The daily, citing documents from Malaysian investigators currently scrutinising the troubled 1MDB's financials, claimed that the money trail shows that the cash was moved between government agencies, banks and companies before it ended up in Najib's accounts.
These documents, said WSJ, include bank transfer forms and flowcharts put together by investigators to shed light on 1MDB's cash flow. The paper said this is the first time a direct connection to Najib has been established in the probe on 1MDB.
“The prime minister has not taken any funds for personal use,” the daily quoted a Malaysian government spokesman as saying in response.
“The prime minister’s political opponents, unwilling to accept his record or the facts, continue to try to undermine him with baseless smears and rumours for pure political gain.”
The paper also spoke to a spokesman from 1MDB who claimed ignorance in the matter.
“1MDB is not aware of any such transactions, nor has it seen any documents to this effect,” the spokesman reportedly told WSJ.
The spokesman also pointed out to the daily that doctored documents have been used in the past to discredit Putrajaya and the Finance Ministry-owned 1MDB, referring to the email correspondence between PetroSaudi International (PSI) and 1MDB that were purportedly leaked to Sarawak Report by former PSI director Xavier Justo.
Justo is currently under the custody of Thai police.
According to WSJ, the original source of the funds is unclear and the investigation does not show what happened to the money after it was deposited into Najib's accounts.

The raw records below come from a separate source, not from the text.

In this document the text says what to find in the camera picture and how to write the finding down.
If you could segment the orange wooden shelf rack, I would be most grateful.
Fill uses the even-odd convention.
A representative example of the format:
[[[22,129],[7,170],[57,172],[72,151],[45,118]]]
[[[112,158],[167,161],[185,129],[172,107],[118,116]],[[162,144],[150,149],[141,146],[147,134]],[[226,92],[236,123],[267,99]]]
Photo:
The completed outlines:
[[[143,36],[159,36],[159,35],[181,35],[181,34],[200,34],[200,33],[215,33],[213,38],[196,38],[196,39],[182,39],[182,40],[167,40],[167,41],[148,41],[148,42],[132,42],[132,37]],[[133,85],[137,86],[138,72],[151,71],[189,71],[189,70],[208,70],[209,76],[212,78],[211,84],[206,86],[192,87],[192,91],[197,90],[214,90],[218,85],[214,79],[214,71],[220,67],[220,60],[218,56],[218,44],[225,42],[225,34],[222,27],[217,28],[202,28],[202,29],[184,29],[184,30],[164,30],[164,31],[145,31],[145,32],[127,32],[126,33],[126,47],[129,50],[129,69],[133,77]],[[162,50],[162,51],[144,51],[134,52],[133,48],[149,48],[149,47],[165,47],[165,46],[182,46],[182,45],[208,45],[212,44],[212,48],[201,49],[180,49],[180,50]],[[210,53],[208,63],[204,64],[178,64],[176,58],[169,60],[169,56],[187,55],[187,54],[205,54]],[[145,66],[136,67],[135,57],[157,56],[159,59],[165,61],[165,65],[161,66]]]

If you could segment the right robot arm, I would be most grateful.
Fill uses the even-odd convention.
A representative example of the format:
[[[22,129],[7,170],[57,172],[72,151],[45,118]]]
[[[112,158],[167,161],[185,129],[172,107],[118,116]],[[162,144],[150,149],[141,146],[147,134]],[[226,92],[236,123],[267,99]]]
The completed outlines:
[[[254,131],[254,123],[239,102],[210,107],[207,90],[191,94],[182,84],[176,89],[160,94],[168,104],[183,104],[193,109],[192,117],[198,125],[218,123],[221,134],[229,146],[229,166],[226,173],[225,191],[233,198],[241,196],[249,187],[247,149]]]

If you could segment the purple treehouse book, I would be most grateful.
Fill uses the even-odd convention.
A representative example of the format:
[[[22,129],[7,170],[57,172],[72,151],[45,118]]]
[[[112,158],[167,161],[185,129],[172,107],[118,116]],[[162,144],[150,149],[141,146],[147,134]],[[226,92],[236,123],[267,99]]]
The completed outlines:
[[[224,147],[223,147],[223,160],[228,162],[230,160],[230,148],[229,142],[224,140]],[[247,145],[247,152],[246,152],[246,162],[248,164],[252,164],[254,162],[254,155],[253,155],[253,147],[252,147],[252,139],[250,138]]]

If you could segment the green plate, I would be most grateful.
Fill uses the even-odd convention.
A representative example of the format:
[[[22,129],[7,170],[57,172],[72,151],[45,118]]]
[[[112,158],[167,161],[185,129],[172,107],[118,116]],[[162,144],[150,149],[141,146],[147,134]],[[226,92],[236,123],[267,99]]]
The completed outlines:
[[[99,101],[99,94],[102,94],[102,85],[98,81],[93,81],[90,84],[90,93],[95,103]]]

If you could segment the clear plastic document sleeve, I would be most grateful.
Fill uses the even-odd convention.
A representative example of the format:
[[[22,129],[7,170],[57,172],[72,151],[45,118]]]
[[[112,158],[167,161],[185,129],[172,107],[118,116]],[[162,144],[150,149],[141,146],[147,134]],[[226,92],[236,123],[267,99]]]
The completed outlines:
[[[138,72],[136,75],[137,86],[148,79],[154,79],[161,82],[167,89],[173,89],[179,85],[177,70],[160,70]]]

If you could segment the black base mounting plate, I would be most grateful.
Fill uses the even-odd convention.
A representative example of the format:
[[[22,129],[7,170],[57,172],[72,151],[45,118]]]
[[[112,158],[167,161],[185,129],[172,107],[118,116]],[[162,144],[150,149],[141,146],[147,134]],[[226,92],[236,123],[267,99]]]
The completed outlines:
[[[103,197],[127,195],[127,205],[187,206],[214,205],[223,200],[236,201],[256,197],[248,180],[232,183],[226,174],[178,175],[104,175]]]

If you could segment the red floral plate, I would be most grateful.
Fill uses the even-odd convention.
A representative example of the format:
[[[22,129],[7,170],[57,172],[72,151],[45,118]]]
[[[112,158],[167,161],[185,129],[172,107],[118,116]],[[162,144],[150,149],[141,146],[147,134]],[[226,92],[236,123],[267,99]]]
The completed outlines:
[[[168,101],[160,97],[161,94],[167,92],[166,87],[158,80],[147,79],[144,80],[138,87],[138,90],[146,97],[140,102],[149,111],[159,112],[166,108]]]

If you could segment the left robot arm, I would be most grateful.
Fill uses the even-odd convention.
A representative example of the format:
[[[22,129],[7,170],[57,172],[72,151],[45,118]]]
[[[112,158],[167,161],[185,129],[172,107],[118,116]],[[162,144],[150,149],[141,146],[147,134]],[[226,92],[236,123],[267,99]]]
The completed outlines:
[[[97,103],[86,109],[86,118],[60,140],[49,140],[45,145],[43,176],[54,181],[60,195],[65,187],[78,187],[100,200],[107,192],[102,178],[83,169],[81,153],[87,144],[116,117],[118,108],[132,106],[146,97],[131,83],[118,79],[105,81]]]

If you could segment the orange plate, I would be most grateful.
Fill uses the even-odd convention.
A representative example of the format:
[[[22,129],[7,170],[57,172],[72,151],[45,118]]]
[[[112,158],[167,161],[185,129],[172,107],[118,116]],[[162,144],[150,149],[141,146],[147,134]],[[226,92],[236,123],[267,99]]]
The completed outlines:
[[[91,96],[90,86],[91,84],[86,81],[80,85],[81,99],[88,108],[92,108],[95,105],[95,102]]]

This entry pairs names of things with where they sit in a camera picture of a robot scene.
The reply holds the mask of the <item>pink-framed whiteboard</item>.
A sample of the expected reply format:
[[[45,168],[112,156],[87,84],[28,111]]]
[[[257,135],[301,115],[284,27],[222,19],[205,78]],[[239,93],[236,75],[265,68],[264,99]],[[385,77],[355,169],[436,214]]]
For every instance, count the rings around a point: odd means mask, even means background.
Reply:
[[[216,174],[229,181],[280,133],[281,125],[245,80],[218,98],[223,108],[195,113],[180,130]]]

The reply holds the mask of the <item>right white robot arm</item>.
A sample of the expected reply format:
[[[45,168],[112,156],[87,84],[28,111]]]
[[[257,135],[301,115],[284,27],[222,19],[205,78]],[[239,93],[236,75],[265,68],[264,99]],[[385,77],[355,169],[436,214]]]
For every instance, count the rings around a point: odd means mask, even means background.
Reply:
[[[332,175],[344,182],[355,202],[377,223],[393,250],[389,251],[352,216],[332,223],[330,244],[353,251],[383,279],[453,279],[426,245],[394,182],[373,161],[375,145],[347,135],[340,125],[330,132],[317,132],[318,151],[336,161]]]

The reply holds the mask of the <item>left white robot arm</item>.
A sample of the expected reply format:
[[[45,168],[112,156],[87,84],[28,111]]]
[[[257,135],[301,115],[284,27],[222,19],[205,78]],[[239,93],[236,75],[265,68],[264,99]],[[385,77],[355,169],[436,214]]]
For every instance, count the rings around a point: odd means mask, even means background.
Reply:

Citing documents that it claimed to have viewed, WSJ said that investigators discovered five separate deposits from two sources that were made into Najib's accounts.
The largest two transactions, it said, were for US$621 million (RM2.3 billion) and US$61 million allegedly made in March 2013, shortly before the tumultuous Election 2013 in May.
“The cash came from a company registered in the British Virgin Islands via a Swiss bank owned by an Abu Dhabi state fund.
“The fund, International Petroleum Investment Co, or IPIC, has guaranteed billions of dollars of 1MDB’s bonds and in May injected US$1 billion in capital into the fund to help meet looming debt repayments,” WSJ reported.
The daily said, however, that it could not reach IPIC or the British Virgin Islands company, Tanore Finance Corp, for comment.
A further transfer of RM42 million, purportedly made into Najib's account at the end of 2014 and the beginning of 2015, is believed to have come from SRC International Sdn Bhd, a former subsidiary of 1MDB that was in 2012 parked under the Finance Ministry that Najib heads, WSJ said.
“The money moved through another company owned by SRC International and then to a company that works exclusively for 1MDB, and finally to Mr Najib’s personal accounts in three separate deposits, the government documents show,” the report said before adding that SRC director Nik Faisal Ariff Kamil has declined to comment on the matter.
According to WSJ, however, investigators said that one of the companies that the RM42 million passed through was Ihsan Perdana Sdn Bhd, a firm that provides corporate social responsibility programs for 1MDB's charity foundation.
“The Wall Street Journal examination of the use of funds tied to 1MDB for Mr. Najib’s election campaign showed that the money was slated to be used for corporate social responsibility programs as well,” the daily said.
1MDB is currently under probe for alleged impropriety by a number of agencies, including the Auditor-General's Department, the police and Bank Negara Malaysia.
An interim report on the A-G's probe will be submitted next Thursday to Parliament's Public Accounts Committee (PAC).